Utilyze (open-source, by Systalyze) measures true GPU compute utilization via hardware performance counters, exposing that nvtop and DCGM SM Active both read ~100% on workloads with 6% actual arithmetic throughput.
Key Takeaways
nvtop pins at 100% regardless of matrix multiplication size; at N=256 on an H200, true compute utilization is roughly 1%.
DCGM SM Active reports 99% on a memory-bound LLM decode-style workload where ground-truth arithmetic throughput is 6%; warps resident on SMs but waiting on HBM look identical to warps doing math.
Utilyze uses NVIDIA’s Nsight Perf SDK to cycle through hardware counters in rolling time windows, delivering near-zero overhead and continuous production-safe monitoring.
Two headline metrics: Compute SOL % and Memory SOL %, each measured against the hardware’s theoretical peak; the higher value identifies the binding constraint.
Attainable SOL % models the realistic ceiling for a specific deployment (model architecture, parallelism, batch size), separating recoverable optimization budget from structural physics.

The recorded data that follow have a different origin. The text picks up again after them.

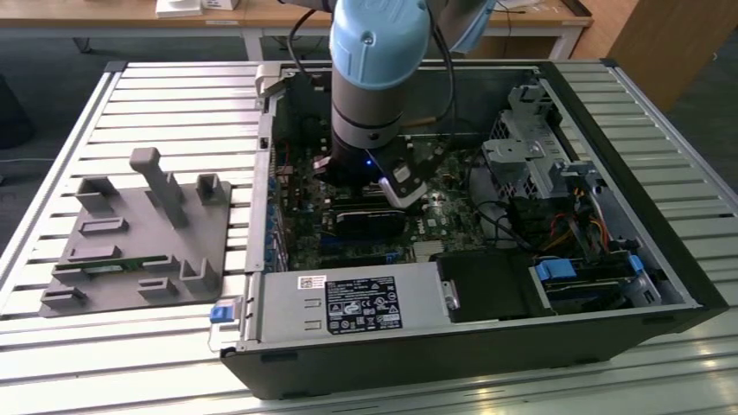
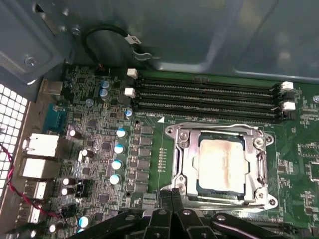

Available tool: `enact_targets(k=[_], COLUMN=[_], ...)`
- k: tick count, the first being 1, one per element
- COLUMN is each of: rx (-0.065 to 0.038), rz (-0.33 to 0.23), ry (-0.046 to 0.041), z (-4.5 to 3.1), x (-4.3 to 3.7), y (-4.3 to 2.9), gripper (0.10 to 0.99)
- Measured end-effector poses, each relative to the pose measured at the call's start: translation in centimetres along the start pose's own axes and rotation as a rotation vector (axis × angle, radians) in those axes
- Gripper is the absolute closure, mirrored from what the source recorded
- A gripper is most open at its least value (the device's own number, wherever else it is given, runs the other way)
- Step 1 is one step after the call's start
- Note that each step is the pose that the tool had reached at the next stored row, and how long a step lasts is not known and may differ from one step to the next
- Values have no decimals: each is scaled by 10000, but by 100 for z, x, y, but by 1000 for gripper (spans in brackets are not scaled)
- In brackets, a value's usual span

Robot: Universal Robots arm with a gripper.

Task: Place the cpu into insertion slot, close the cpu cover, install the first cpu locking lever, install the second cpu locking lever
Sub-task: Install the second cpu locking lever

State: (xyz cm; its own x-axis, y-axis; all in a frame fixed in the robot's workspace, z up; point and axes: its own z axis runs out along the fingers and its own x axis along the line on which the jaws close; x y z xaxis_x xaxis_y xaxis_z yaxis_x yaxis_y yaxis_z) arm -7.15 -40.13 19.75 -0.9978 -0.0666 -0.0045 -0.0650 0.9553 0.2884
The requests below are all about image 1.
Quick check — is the black graphics card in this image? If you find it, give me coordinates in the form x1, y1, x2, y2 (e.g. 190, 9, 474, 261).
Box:
331, 209, 409, 241

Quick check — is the blue case latch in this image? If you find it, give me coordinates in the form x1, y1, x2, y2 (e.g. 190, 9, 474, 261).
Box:
210, 303, 242, 325

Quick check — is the black plastic shroud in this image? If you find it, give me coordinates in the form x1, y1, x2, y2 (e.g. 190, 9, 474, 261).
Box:
433, 252, 548, 324

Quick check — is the green motherboard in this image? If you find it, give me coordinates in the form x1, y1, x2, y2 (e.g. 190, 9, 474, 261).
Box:
267, 137, 492, 273

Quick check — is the grey case handle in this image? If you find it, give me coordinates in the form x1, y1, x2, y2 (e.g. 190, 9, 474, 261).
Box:
253, 63, 297, 99

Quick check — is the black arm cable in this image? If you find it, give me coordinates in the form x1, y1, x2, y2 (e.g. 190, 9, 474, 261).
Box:
432, 25, 462, 127

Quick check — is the silver chipset heat sink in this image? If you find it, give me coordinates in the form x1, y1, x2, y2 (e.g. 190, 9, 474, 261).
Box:
413, 240, 446, 261

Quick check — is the black looped cable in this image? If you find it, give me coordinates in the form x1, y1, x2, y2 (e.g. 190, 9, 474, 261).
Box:
468, 199, 541, 252

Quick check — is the wooden cabinet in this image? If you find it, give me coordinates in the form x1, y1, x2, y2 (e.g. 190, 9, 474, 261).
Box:
598, 0, 738, 114

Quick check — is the black PC case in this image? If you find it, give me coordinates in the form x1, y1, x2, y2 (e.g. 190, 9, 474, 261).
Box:
205, 58, 732, 401

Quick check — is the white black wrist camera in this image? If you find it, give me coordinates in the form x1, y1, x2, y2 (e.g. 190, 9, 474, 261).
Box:
378, 150, 432, 209

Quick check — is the wooden desk white frame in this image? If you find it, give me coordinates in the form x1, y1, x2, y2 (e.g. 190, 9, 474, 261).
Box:
245, 0, 596, 61
0, 0, 250, 55

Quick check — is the silver power supply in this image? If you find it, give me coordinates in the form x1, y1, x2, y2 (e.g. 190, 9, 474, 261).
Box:
253, 262, 458, 345

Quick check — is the grey parts rack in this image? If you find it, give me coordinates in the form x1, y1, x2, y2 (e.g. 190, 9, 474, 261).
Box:
38, 146, 235, 319

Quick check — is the green RAM stick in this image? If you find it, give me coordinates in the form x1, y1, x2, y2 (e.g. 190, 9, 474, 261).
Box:
55, 255, 174, 277

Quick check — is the hard disk in blue carrier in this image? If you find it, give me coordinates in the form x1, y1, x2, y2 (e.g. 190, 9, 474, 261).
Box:
530, 255, 630, 312

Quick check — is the coloured power wire bundle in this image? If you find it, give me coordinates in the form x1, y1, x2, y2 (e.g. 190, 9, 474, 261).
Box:
541, 189, 614, 252

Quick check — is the silver drive cage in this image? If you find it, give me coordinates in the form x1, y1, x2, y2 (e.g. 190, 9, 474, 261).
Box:
481, 84, 601, 200

Cloud providers and hardware vendors surface the same misleading utilization number on their dashboards; as the Systalyze CEO notes, incentives to correct the misimpression are “complicated.”
Hacker News Comment Review
Several practitioners default to power draw as a utilization proxy, which sidesteps the measurement problem but cannot distinguish compute-bound from memory-bound bottlenecks or quantify optimization headroom.
Commenters flagged that Utilyze v0.1.3 lacks nvidia-smi staples (temperature, fan speed, per-process memory), which blocks full drop-in replacement in ops workflows that monitor thermal and memory state alongside throughput.
A researcher running H100 clusters with vLLM raised an open question about whether Attainable SOL % adapts when users change inference hyperparameters, pointing to a real gap for dynamic research environments.
Notable Comments
@xtimecrystal: v0.1.3 missing memory usage, processes, temperature, and fan speed blocks it from replacing nvidia-smi as a single-pane monitor.
@Cynddl: asks how Attainable SOL % handles user-tweaked hyperparameters in vLLM research clusters, a concrete edge case for the telemetry model.